Python 确定TD标记内的类_Python_Python 3.x_Beautifulsoup

Python 确定TD标记内的类

python python-3.x

Python 确定TD标记内的类,python,python-3.x,beautifulsoup,Python,Python 3.x,Beautifulsoup,使用python beautifulsoup，我试图找到HTML页面的所有标记。但是，我想过滤掉任何标记，这些标记在其中一个标记中具有特定类我尝试用下面的代码过滤掉标记中包含“Warning”类的行 soup = BeautifulSoup(data, 'html.parser') print(soup.find_all('tr', class_=lambda c: 'Warning' not in c)) 我知道它没有过滤掉“警告类”，因为我在find_all函数中使用了，但是如果我尝试使

使用python beautifulsoup，我试图找到HTML页面的所有

标记。
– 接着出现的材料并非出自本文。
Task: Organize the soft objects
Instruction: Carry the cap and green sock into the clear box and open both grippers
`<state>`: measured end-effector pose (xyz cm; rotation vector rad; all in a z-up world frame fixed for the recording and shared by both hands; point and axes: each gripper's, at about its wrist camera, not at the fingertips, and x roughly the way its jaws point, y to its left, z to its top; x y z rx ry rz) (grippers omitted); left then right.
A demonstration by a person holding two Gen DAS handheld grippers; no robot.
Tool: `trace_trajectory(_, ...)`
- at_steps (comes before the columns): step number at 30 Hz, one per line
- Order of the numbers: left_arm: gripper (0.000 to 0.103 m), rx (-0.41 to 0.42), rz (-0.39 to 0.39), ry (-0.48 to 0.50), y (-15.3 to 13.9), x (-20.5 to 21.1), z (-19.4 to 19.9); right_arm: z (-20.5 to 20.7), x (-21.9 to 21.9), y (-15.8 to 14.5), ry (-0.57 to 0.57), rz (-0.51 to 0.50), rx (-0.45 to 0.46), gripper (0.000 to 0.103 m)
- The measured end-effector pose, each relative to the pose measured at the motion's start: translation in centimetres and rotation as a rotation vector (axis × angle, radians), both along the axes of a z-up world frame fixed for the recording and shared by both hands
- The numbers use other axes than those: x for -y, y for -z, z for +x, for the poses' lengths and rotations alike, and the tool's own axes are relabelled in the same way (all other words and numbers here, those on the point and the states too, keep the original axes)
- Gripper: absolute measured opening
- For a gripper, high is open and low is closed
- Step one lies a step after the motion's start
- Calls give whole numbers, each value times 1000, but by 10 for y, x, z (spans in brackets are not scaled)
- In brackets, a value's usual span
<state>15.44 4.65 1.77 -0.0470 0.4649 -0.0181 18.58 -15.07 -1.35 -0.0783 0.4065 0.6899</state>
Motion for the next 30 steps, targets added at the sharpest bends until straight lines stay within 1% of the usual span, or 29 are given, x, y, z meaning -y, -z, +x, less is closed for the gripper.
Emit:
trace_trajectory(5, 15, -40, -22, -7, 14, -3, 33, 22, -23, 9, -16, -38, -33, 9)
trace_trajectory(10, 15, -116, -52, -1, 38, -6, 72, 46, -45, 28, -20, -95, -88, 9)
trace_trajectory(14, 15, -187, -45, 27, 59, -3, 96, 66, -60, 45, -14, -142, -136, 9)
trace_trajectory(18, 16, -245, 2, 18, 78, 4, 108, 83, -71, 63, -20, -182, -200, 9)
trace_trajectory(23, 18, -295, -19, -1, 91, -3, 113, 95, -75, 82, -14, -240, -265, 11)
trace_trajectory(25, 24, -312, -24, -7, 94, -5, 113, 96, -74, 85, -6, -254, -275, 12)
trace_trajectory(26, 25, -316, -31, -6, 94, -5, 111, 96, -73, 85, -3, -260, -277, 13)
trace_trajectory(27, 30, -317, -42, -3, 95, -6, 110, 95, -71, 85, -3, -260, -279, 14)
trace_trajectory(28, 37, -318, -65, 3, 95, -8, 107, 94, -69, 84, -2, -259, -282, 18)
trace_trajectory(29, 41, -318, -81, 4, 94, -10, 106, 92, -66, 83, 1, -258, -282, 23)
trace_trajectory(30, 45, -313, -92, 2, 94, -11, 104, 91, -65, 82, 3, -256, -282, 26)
但是，我想过滤掉任何

标记，这些标记在其中一个

标记中具有特定类

我尝试用下面的代码过滤掉

标记中包含“Warning”类的行

soup = BeautifulSoup(data, 'html.parser')
print(soup.find_all('tr', class_=lambda c: 'Warning' not in c))

我知道它没有过滤掉“警告类”，因为我在

find_all

函数中使用了

，但是如果我尝试使用

td

它会给我一个

TypeError:类型为'NoneType'的参数不适合
任何想法都很感激
from bs4 import BeautifulSoup

data = '''
<tr role="row" class="odd red" data-id="32">
   <td role="gridcell" class="Warning">33</td>
   <td role="gridcell">Ralph</td>
   <td role="gridcell">List 2</td>
   <td role="gridcell">FE</td>
   <td role="gridcell">07/12/1996</td>
</tr>
<tr role="row" class="even red" data-id="33">
   <td role="gridcell">34</td>
   <td role="gridcell">Mary</td>
   <td role="gridcell">List 2</td>
   <td role="gridcell">SOTLTM</td>
   <td role="gridcell">08/12/1996</td>
</tr>
<tr role="row" class="odd red" data-id="34">
   <td role="gridcell">35</td>
   <td role="gridcell">Tom</td>
   <td role="gridcell">List 2</td>
   <td role="gridcell">SOTLTM</td>
   <td role="gridcell">09/12/1996</td>
</tr>
'''

soup = BeautifulSoup(data, 'html.parser')
print(soup.find_all('td', class_=lambda c: 'Warning' not in c))

从bs4导入美化组
数据=“”
33
拉尔夫
清单2
铁
07/12/1996
34
玛丽
清单2
索特姆
08/12/1996
35
汤姆
清单2
索特姆
09/12/1996
'''
soup=BeautifulSoup（数据'html.parser'）
打印（soup.find_all（'td'，class_=lambda c:'Warning'不在c中））
类=
不是大多数
元素的属性。这将导致在lambda中将c
设置为None
，因此您可以通过条件测试自动让它们通过过滤器：
print(soup.find_all('td', class_=lambda c: not c or 'Warning' not in c))
#                                          ^^^^^^^^

输出
[Ralph，
清单2，
FE，
07/12/1996, 
34, 
玛丽，
清单2，
索特姆，
08/12/1996, 
35, 
汤姆，
清单2，
索特姆，
09/12/1996]


从这里开始，我们可以根据您的主要关注点应用此条件，即根据子元素筛选
元素：
soup = BeautifulSoup(data, 'html.parser')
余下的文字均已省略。